PFX, the latest version of GK, has an improved automatically controlled collimator setting incorporating movable 60Cobalt sources and a stationary collimator configuration. The collimator consists of eight sectors providing different beam diameters of 4, 8 and 16 mm, as well as the beam block position [7]. In GK, SRS with rigid skull frame fixation was usually only performed with MRI, and we included no PTV margin in dose planning. We have already confirmed that the positional error between MRI and CT images was minimal, < 0.8 mm in our commissioning test [11]. On the other hand, in IM-SRT using a thermoplastic head shell, appropriate margins of 1–2 mm are generally added [3, 5, 6]. A 2-mm margin is necessary in planning for intracranial lesions in our facility on the evidence of our previous physical experiment [6]. In this study, we used the same PTV margin of 2 mm for both GK-PFX SRT and Novalis SRT. Several reports of clinical experiences with the Extend system for multisession SRS have already been published [1214]. Ruschin et al. [13] reported a repositioning error of 1.3 mm at the 95% confidence limit. Schelesinger et al. [14] investigated inter- and intra-fractional patient positioning and immobilization in GK Extend, and suggested that a margin of 0.81 mm is required for 90% of patients to receive >95% of the planned dose. Considering these reports, a PTV margin of 2 mm is thought to be sufficient and reasonable.

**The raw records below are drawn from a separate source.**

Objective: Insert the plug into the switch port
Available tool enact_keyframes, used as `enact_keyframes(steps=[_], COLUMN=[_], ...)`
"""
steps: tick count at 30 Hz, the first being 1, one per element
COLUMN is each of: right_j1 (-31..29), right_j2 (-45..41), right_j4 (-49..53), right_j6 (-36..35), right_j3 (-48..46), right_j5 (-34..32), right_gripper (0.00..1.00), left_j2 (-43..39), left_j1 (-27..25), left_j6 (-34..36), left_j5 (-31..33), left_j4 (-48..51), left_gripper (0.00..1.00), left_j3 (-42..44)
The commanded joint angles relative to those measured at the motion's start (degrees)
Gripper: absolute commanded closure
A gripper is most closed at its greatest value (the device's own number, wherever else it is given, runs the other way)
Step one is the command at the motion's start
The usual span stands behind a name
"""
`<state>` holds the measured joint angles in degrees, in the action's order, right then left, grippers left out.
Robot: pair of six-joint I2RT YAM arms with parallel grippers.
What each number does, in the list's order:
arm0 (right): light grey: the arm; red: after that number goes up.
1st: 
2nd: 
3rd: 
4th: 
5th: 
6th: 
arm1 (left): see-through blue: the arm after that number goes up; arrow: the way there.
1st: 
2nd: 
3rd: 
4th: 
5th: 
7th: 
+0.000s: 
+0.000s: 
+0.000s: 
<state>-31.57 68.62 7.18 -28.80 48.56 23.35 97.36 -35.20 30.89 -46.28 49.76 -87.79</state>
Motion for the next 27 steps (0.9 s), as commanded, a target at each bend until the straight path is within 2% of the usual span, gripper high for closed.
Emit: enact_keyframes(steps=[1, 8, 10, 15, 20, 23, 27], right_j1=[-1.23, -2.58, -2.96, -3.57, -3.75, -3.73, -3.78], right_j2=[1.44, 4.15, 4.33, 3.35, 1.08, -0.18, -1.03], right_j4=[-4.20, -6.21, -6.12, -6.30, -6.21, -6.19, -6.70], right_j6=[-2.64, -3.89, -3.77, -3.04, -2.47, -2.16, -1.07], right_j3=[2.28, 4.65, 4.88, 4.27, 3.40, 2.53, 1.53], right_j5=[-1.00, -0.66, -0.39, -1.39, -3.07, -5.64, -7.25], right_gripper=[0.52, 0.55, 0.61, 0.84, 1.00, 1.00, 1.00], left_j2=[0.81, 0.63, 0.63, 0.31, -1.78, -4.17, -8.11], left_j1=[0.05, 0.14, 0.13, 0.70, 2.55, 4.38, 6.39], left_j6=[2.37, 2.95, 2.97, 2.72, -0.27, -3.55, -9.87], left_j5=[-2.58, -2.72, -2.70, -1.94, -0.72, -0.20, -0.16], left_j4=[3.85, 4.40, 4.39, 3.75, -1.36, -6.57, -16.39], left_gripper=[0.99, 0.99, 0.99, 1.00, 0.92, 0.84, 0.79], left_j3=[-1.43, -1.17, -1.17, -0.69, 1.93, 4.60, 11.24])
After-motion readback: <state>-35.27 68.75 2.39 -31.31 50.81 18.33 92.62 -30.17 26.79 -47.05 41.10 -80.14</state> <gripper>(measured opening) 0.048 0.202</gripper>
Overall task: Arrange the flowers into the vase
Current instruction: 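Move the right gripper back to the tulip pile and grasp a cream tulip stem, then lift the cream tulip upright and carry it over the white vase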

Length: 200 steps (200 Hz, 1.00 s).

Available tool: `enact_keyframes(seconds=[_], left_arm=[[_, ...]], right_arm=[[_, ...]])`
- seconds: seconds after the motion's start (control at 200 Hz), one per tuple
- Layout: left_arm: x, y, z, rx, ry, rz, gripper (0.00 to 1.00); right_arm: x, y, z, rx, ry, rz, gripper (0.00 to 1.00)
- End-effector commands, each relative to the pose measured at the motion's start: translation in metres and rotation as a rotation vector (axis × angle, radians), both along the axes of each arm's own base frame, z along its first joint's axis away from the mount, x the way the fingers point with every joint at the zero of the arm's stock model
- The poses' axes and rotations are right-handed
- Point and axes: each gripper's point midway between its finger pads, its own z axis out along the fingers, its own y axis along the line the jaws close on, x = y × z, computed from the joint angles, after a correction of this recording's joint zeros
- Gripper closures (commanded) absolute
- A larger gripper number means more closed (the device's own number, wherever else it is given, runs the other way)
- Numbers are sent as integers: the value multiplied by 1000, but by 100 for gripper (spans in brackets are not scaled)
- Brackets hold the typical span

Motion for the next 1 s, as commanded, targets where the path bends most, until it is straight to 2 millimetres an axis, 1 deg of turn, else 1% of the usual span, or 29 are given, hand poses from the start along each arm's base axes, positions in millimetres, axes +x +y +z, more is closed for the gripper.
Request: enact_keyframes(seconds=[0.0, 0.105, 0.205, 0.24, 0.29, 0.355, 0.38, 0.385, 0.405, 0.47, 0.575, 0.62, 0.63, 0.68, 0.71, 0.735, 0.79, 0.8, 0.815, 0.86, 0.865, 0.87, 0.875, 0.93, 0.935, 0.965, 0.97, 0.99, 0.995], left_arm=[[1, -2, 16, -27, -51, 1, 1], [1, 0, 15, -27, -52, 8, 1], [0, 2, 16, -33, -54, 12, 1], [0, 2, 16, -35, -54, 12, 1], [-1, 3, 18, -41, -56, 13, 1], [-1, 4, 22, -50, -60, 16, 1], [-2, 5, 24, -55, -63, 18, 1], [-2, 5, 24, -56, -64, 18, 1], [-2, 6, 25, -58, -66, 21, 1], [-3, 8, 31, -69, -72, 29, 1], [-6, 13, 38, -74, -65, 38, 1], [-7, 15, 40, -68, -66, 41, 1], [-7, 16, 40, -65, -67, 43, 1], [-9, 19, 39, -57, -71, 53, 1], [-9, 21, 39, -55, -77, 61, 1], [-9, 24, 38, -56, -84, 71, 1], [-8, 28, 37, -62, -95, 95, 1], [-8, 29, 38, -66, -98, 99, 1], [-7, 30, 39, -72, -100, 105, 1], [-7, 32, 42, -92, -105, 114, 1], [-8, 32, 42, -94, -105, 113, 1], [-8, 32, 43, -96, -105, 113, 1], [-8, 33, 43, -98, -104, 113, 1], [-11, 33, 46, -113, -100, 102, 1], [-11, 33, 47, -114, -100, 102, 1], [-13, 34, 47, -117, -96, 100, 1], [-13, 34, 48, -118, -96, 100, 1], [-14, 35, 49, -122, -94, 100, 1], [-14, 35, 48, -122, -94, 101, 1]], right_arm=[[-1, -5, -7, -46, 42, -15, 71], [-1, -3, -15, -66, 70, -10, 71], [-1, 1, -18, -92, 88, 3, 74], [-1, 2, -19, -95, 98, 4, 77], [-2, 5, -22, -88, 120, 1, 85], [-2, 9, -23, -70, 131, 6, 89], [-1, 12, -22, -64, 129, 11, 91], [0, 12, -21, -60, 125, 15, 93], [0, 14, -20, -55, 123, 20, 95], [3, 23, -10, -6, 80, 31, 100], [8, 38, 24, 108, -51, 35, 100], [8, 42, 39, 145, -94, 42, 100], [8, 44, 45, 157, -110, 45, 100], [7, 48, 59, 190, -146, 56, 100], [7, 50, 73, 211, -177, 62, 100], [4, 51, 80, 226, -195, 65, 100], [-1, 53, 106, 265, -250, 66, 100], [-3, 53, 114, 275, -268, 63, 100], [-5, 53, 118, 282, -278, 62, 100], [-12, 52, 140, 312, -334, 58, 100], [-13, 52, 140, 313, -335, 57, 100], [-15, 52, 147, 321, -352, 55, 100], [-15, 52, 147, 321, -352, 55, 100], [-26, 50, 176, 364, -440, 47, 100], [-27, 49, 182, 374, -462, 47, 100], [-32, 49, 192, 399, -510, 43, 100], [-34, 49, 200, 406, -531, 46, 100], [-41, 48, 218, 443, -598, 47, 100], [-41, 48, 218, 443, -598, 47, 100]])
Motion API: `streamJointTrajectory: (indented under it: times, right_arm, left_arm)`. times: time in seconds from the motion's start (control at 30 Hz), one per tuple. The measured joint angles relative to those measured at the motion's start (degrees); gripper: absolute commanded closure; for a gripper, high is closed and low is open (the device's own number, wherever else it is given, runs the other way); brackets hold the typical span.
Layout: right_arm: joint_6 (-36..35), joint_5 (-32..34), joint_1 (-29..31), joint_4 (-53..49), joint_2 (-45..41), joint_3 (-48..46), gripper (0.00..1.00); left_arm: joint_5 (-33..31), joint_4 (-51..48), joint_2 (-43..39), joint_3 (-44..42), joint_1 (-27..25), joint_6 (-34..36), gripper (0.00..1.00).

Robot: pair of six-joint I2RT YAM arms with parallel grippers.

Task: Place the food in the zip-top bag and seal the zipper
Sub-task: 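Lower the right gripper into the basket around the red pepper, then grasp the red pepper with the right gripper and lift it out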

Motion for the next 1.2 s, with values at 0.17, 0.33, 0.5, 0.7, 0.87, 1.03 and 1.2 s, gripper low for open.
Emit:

This study compared GK PFX-SRT and Novalis IM-SRT in 14 skull base tumors of variable volumes. PTV coverage in GK PFX-SRT and D95 in Novalis IM-SRT was equivalent. However, CI and GI were superior in PFX, while HI was better in Novalis. These metrics did not correlate with the size of the PTV. Several papers have compared CI between GK and other modalities [1517). In a phantom study, Kumar et al. [15] experimented with an anthropomorphic head phantom to make a dosimetric comparison of TomoTherapy versus GK model C in various size targets. They reported that conformity was equivalent between the two techniques. Ma et al. [16] reported that fan-beam IM-SRS plans were equivalent to GK model U plans. Nakamura et al. [17] compared single-session radiosurgery plans between GK model C SRS and Novalis IM-SRS in small- and medium-sized skull base tumors. It was reported that the CI of Novalis IM-SRS was superior to that of model C SRS, which seemed contrary to the results in our study, although they employed more complicated beam delivery in IM-SRS planning. In our study, the CI of GK PFX-SRT was higher than that of Novalis IM-SRT. We used larger targets, more than 3-fold in volume. The mean number of isocenters was 34.1 in the PFX SRT plan in our study, which was about three times as many as in their study (mean isocenter number, 13.2). In GK SRS or SRT, CI increases with isocenter numbers. The brand-new version of GK, PFX, is equipped with an automatic collimator arrangement system without requiring manual collimator exchange, and a couch-traveling system that is approximately 10 times faster than model C, so treatment time with many isocenters is considered to be in a clinically acceptable range. In our study, the same datasets of PTV and OARs were used to perform an accurate intercomparative study of dosimetric parameters between the two modalities. Recently, the DICOM-RT transfer function has become available between different treatment-planning systems.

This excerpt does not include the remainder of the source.